## Your task
All that is wanted is a word-for-word copy of the line with "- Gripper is" and every line after it in the data below.

## Dataset extract
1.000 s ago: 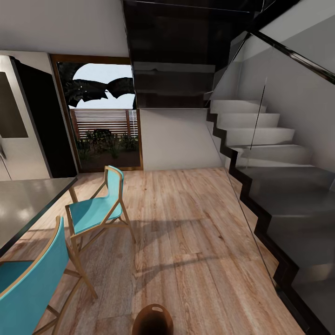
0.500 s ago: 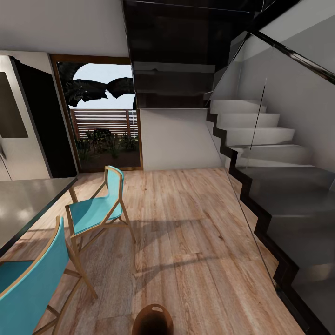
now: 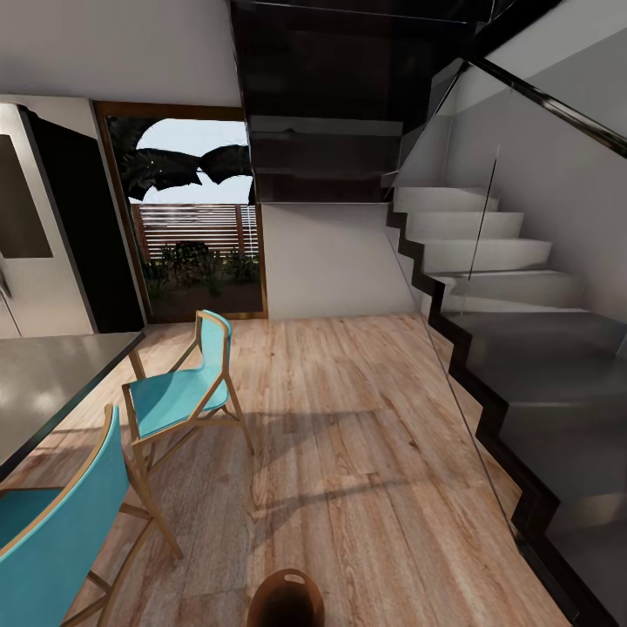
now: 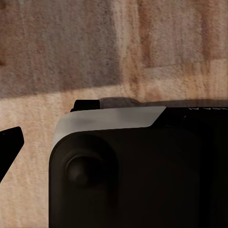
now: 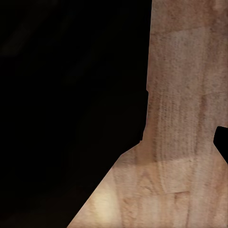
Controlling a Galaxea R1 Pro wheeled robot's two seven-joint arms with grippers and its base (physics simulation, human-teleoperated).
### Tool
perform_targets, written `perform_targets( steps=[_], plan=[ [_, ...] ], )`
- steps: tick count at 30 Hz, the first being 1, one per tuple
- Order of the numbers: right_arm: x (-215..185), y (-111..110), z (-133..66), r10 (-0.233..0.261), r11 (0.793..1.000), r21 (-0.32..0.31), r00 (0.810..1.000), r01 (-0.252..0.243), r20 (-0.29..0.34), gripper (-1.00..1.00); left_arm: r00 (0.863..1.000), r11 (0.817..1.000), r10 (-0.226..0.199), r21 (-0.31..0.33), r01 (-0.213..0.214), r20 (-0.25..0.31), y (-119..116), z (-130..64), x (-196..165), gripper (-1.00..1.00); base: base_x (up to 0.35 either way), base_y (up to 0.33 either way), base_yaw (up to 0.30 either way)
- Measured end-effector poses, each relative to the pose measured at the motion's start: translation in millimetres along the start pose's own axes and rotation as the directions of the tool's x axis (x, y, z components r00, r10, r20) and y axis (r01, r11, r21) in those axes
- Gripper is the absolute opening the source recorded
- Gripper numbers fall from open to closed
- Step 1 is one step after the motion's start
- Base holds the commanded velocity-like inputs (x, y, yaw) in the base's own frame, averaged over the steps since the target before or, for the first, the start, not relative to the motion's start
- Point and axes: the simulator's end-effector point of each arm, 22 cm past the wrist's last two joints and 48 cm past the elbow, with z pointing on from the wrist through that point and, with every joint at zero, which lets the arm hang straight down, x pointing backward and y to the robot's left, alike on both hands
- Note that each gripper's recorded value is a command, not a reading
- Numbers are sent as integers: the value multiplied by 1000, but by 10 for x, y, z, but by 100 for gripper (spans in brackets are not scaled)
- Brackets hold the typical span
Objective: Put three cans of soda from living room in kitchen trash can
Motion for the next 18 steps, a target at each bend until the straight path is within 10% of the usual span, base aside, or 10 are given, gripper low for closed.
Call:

## Result for this task
- Gripper is the absolute opening the source recorded
- Gripper numbers fall from open to closed
- Step 1 is one step after the motion's start
- Base holds the commanded velocity-like inputs (x, y, yaw) in the base's own frame, averaged over the steps since the target before or, for the first, the start, not relative to the motion's start
- Point and axes: the simulator's end-effector point of each arm, 22 cm past the wrist's last two joints and 48 cm past the elbow, with z pointing on from the wrist through that point and, with every joint at zero, which lets the arm hang straight down, x pointing backward and y to the robot's left, alike on both hands
- Note that each gripper's recorded value is a command, not a reading
- Numbers are sent as integers: the value multiplied by 1000, but by 10 for x, y, z, but by 100 for gripper (spans in brackets are not scaled)
- Brackets hold the typical span
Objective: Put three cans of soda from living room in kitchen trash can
Motion for the next 18 steps, a target at each bend until the straight path is within 10% of the usual span, base aside, or 10 are given, gripper low for closed.
Call:

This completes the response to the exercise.